* [THE PROBLEM]: With the pictures set aside, return the lines below exactly, beginning at the first and ending at the line containing "<point>368,105</point>".
--- INFORMATION GIVEN Enclosed Below ---
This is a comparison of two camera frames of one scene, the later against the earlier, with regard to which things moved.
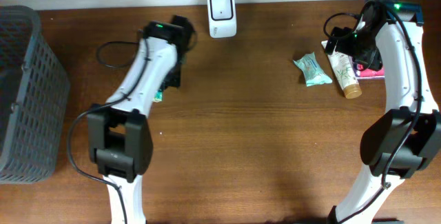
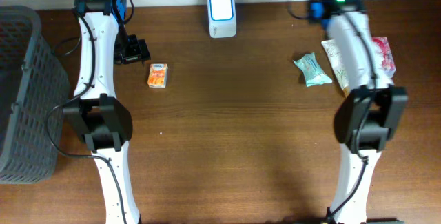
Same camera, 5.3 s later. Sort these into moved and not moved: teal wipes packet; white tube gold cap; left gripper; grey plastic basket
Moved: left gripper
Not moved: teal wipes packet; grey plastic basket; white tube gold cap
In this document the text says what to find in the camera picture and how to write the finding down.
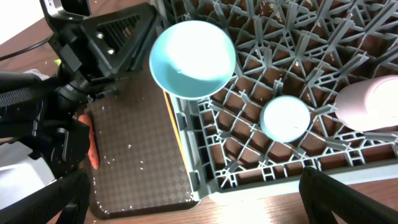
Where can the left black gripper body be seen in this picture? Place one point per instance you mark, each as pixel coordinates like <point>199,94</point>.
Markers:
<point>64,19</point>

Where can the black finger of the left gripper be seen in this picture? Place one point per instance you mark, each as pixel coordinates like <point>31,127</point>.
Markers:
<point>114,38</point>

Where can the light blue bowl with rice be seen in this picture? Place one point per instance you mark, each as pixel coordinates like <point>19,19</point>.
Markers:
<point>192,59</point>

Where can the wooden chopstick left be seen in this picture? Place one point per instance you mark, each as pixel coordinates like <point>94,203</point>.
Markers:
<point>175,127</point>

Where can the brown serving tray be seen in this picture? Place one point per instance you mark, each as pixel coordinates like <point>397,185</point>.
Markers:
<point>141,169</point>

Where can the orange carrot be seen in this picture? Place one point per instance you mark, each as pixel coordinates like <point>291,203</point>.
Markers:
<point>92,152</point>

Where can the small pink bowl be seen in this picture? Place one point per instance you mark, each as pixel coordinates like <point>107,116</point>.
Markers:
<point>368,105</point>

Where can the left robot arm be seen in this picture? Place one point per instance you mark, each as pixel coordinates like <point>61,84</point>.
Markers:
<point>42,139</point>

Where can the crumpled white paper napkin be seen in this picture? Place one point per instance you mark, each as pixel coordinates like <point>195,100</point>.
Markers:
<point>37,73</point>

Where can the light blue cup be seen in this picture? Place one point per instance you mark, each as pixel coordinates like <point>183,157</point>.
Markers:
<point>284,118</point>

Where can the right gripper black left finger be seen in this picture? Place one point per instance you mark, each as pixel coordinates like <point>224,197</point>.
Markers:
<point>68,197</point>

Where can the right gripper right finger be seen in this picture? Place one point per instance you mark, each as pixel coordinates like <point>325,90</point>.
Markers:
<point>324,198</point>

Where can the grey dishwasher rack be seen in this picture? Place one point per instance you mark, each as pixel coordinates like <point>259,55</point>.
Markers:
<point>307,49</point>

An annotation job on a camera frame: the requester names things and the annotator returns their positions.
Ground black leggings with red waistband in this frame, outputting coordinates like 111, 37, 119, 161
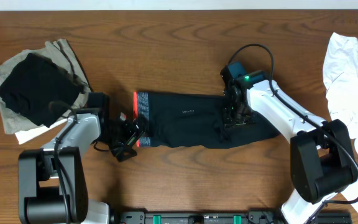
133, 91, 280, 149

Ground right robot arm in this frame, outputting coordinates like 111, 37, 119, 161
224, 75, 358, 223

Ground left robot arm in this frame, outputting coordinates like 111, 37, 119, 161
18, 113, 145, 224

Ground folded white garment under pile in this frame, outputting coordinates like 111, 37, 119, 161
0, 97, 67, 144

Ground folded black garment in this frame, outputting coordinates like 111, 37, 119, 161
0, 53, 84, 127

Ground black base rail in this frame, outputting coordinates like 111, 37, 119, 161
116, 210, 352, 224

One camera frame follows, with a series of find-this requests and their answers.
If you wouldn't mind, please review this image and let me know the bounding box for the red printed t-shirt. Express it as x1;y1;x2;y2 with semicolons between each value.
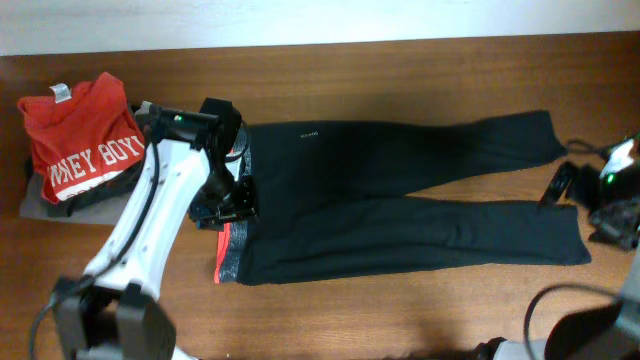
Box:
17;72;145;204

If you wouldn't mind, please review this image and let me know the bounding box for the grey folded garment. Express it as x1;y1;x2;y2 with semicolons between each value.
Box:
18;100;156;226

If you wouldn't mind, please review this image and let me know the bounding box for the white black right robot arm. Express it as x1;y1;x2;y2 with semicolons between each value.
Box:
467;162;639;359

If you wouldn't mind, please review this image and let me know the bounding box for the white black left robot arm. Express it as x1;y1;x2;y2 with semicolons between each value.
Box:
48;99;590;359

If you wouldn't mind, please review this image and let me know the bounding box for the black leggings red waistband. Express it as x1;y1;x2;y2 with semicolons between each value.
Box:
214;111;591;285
--- End of Enclosed INFORMATION GIVEN ---
* [ANSWER]:
This is a comparison of two camera frames of one scene, the later against the earlier, with regard to which things moved.
Same camera, 5.3 s later. Sort these into moved and not moved: teal wipes packet; white tube gold cap; left gripper; grey plastic basket
Moved: left gripper
Not moved: teal wipes packet; grey plastic basket; white tube gold cap
In this document the text says what to find in the camera picture and how to write the finding down.
Where can the left black gripper body be seen in this picture? Place one point per instance you mark, each as pixel coordinates like <point>199,94</point>.
Markers:
<point>64,19</point>

Where can the black finger of the left gripper be seen in this picture? Place one point per instance you mark, each as pixel coordinates like <point>31,127</point>.
Markers:
<point>114,38</point>

Where can the light blue bowl with rice be seen in this picture? Place one point per instance you mark, each as pixel coordinates like <point>19,19</point>.
Markers:
<point>192,59</point>

Where can the wooden chopstick left be seen in this picture? Place one point per instance you mark, each as pixel coordinates like <point>94,203</point>.
Markers:
<point>175,127</point>

Where can the brown serving tray be seen in this picture? Place one point per instance you mark, each as pixel coordinates like <point>397,185</point>.
Markers:
<point>141,169</point>

Where can the orange carrot be seen in this picture? Place one point per instance you mark, each as pixel coordinates like <point>291,203</point>.
Markers:
<point>92,152</point>

Where can the small pink bowl be seen in this picture? Place one point per instance you mark, each as pixel coordinates like <point>107,116</point>.
Markers:
<point>368,105</point>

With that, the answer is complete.